If you think I'll regret my action, so be it. Everything is already clear enough and I don't think I'll have to clarify any further. My tolerance level is invisible to ya'll, and my apologies are something that ya'll wouldn't accept. As I've said, this whole thing is something small which shouldn't be breaking our friendship bonds. Do you need me to "kowtow" "Chum cha" for all that I've done? If that's the case then I wouldn't mind making one less enemy & keeping an extra friend.

Nobody is right all the time. Not me, not you. In this case, you might be right and I might be wrong. And if you think another comment of hatred or anger will help make the situation better, you're very welcomed to do so. I am already openly apologizing to all of whom I've offended at tBun on that particular day, and if you're still not happy with that I wouldn't find any other alternatives to approach your forgiveness.

Do I need to rephrase what you yourself said? You, are not mad at me for the incident.
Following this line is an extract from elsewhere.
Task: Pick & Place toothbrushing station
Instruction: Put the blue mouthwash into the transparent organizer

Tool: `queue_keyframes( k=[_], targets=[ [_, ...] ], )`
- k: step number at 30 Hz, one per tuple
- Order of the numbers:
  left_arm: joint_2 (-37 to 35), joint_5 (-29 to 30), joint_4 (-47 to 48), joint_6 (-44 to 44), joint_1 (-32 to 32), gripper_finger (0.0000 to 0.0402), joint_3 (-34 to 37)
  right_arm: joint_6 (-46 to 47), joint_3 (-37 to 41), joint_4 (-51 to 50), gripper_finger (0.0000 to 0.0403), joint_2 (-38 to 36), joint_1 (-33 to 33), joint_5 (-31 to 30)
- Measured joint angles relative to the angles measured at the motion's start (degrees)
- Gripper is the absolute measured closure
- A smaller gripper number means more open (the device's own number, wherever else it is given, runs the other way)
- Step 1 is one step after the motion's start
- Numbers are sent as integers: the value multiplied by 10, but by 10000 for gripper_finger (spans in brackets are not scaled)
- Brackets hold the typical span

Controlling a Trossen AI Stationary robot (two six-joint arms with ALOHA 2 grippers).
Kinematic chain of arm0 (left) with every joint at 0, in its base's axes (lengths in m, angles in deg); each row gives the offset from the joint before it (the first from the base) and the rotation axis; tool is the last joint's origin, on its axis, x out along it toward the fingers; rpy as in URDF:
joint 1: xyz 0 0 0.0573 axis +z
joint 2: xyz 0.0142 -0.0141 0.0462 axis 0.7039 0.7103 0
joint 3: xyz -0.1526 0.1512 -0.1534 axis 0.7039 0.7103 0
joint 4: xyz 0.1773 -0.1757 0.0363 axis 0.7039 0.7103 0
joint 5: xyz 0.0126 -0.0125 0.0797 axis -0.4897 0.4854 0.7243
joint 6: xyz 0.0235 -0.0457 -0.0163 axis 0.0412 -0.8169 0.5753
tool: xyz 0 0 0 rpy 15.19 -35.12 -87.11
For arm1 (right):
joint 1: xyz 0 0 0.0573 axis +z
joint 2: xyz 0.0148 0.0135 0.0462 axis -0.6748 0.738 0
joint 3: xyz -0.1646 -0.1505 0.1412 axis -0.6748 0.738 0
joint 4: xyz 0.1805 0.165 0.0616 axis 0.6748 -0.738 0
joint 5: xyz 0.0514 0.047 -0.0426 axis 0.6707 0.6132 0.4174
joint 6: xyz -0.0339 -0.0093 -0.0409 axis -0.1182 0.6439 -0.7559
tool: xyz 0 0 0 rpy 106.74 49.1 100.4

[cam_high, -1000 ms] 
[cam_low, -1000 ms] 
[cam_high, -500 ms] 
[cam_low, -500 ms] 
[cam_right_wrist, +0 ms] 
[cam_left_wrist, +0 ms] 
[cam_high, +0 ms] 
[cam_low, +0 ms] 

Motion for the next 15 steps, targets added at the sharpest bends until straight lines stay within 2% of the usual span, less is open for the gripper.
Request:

And you, are angry at me that I made a silly post on my blindness. So you're indirectly saying that you're angry at me for being honest of what I feel & writing them here? Mind you I will not delete this post. This blog is an everyday place where I write about what happened and what I really feel. I need no one to tell me what to blog about as long as it's not against the blog's rules and regulations.